> _Exercise requirements_:
Search the records for the word "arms" and copy each line in which it appears.

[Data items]
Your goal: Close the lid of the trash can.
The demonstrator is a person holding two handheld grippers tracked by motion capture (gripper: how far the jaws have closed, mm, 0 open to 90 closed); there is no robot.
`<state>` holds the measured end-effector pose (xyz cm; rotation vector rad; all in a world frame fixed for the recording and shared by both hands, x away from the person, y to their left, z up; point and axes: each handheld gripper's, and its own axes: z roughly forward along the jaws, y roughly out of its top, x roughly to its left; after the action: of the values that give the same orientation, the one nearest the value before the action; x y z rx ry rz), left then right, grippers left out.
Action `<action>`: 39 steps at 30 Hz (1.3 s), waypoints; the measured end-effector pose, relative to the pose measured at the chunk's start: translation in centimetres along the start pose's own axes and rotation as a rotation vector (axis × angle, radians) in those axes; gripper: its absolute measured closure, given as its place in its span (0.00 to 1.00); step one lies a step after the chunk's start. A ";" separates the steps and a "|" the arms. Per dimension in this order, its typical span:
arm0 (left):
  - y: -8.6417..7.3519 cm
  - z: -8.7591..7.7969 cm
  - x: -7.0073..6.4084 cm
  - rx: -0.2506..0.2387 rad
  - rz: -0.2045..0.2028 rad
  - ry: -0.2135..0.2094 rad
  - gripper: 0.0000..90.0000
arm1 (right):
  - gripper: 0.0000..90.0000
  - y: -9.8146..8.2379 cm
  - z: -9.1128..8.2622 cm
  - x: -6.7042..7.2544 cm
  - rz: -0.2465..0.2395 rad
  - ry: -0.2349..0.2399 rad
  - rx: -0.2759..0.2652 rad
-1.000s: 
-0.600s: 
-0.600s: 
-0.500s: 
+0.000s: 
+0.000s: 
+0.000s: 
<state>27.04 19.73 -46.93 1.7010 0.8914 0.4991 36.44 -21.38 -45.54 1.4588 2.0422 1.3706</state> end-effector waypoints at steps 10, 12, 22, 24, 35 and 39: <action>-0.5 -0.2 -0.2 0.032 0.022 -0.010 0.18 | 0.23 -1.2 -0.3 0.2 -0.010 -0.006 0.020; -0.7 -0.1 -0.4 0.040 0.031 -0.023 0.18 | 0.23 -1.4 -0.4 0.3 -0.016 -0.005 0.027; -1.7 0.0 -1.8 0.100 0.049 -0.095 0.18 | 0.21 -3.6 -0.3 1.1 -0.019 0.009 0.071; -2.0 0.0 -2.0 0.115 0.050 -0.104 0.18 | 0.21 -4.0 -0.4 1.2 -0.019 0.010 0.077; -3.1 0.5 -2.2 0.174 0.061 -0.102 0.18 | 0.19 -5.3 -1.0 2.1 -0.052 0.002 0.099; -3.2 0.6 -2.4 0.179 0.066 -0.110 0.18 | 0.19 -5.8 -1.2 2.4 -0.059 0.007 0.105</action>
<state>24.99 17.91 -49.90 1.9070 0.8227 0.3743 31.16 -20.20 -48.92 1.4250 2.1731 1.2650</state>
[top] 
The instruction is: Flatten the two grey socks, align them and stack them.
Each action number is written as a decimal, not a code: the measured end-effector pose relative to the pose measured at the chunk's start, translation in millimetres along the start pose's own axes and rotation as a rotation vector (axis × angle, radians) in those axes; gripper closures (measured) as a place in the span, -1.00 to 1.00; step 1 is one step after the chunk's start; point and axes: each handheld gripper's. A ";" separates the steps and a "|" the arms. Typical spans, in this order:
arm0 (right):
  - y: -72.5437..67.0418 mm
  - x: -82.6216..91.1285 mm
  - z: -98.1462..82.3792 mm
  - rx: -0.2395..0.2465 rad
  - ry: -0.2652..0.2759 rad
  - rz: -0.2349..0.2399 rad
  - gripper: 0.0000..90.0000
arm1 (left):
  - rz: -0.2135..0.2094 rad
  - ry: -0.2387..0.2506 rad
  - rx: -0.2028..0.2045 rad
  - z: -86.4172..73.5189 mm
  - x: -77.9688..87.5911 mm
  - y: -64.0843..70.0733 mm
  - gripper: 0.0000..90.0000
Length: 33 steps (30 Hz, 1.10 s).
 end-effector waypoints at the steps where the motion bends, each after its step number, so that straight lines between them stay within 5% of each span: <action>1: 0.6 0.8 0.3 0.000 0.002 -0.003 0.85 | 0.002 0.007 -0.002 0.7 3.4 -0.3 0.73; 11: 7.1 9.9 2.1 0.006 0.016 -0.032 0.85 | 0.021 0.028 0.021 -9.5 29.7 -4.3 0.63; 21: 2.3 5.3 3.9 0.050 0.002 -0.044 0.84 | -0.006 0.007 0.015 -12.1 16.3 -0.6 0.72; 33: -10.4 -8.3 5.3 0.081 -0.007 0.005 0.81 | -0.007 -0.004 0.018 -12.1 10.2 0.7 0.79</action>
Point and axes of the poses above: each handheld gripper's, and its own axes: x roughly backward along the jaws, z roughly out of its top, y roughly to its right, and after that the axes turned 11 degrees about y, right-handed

> _Response to the exercise_:
Action `<action>`: 39 steps at 30 Hz (1.3 s), waypoints; the measured end-effector pose, relative to the pose measured at the chunk's start: translation in centimetres along the start pose's own axes and rotation as a rotation vector (axis × angle, radians) in those axes; gripper: its absolute measured closure, given as its place in its span (0.00 to 1.00); step one lies a step after the chunk's start. A ";" separates the steps and a "|" the arms. Per dimension in this order, its typical span:
Each action number is written as a decimal, not a code: the measured end-effector pose relative to the pose measured at the chunk's start, translation in millimetres along the start pose's own axes and rotation as a rotation vector (axis × angle, radians) in those axes; gripper closures (measured) as a place in the span, -1.00 to 1.00; step 1 is one step after the chunk's start; point and axes: each handheld gripper's. A ";" separates the steps and a "|" the arms. Typical spans, in this order:

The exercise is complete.